Value-conscious consumers are increasingly wondering why they need to pay for two phones, and deciding to save by ditching their wireline phone. This is technically termed FMS – Fixed Mobile Substitution, . Will the same thing happen in the business phone world? There’s a precedent for it. Desktop computers are being routed from offices by mobile PCs. Could desktop phones be displaced by mobile ones in the same way? It has been reported that more than half of calls made from businesses are cellular, so the substitution in usage is well under way already.

There are several objections. The sound quality of cellular conversations is abysmal. The cost per minute is much higher. Business desk phones have all sorts of features that cell phones lack. The form factor of cell phones is inconvenient in some ways – you can’t clamp them to your ear with your shoulder, to free up your hands. Plus cordless phones have been available for PBXs for years, and they have sold very badly.

Almost everybody in business has a cell phone. There is no way that these people are going to abandon their cell phones, but if the technical and usability obstacles are removed, they may see no further need for a desk phone. Cutting this expense has to be attractive to businesses focussed on ROI.

Wi-Fi Security Risks

Ray Naraine talks about exploits on Wi-Fi networks, how easy they are, first with a tool called Silica, then with free software running on a Nokia N800.

Exploits of this type can be prevented by elementary network hygiene, using the authentication and encryption techniques of 802.11i.
A different kind of vulnerability has been described by “Johnny Cache.” This type of vulnerability is more insidious.

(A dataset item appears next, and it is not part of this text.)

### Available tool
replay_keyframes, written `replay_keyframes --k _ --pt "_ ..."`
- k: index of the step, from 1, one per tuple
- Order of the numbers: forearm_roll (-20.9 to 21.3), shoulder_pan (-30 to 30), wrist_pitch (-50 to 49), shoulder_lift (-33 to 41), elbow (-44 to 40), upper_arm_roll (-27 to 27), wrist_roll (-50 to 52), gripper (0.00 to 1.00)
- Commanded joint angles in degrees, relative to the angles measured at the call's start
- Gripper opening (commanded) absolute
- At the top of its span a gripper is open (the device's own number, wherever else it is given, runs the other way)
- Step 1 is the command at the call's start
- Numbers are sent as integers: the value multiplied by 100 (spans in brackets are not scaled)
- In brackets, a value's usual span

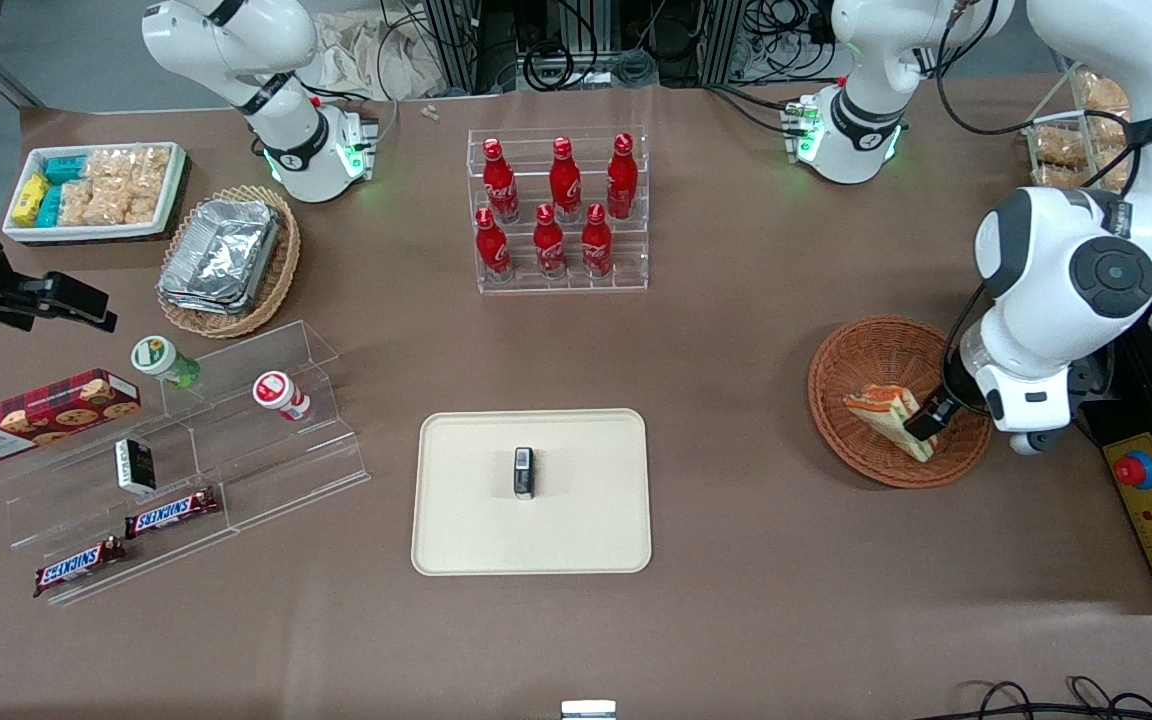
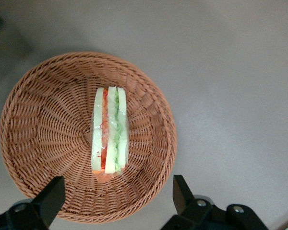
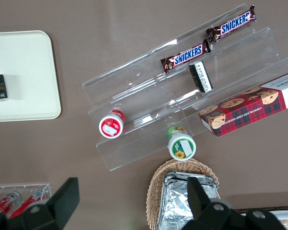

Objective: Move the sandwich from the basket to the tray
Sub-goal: 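Lower the open left gripper around the sandwich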

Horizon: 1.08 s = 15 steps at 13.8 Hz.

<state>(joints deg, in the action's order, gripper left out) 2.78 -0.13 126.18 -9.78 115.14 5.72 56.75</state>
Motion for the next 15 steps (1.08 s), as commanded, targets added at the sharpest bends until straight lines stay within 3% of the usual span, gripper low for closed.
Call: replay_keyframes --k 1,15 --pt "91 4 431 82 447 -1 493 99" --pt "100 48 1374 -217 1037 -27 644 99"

In lab tests it has been possible for a device masquerading as an access point to respond to probe frames (which must always be sent in the clear before any authentication can take place) with a mal-formed packet that causes a buffer overrun in the computer that is looking for a network. Because these buffer overruns are in the 802.11 driver they can be designed to execute hostile code in kernel mode.
Of course this type of vulnerability is specific to particular implementations of the Wi-Fi driver, and all the reported ones have been fixed. More reassuring, there is no reported case of this type of exploit actually being done in the wild. But the principle remains that a badly written network driver can compromise your security regardless of the higher level measures you take, and that wireless networks are more vulnerable to this type of exploit than wired.

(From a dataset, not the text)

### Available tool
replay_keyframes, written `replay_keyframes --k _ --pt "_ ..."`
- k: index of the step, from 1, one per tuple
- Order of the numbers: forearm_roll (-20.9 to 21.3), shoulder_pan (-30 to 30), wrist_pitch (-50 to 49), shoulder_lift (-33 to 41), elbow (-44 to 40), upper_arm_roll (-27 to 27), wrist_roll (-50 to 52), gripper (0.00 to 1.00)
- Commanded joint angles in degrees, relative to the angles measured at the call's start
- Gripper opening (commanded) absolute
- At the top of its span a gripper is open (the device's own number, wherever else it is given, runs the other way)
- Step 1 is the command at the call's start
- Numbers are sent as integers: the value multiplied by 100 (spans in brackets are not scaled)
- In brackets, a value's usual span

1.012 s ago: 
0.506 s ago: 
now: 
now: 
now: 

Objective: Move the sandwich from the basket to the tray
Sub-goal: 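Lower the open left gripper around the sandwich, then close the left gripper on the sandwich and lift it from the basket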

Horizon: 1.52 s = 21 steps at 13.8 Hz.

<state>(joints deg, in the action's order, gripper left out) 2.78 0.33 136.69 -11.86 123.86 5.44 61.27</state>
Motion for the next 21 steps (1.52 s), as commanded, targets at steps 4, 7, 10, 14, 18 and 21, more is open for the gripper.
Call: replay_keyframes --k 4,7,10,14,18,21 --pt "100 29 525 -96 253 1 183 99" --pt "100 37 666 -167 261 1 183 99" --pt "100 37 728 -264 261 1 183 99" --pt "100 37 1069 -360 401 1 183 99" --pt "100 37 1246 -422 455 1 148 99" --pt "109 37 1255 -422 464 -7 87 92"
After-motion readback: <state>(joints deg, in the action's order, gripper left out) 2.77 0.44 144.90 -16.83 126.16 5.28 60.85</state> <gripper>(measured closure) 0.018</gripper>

So, is Wi-Fi too insecure for corporate use? Neither of the two classes of vulnerability discussed here seem to be stoppers. The Naraine exploits are addressed by simple common sense; the known driver vulnerabilities were repaired before anybody exploited them in the wild. There are almost certainly more like that waiting to be found, but on the scale of risks, this has so far ranked low compared to the many widely publicized instances of physical theft of a laptop.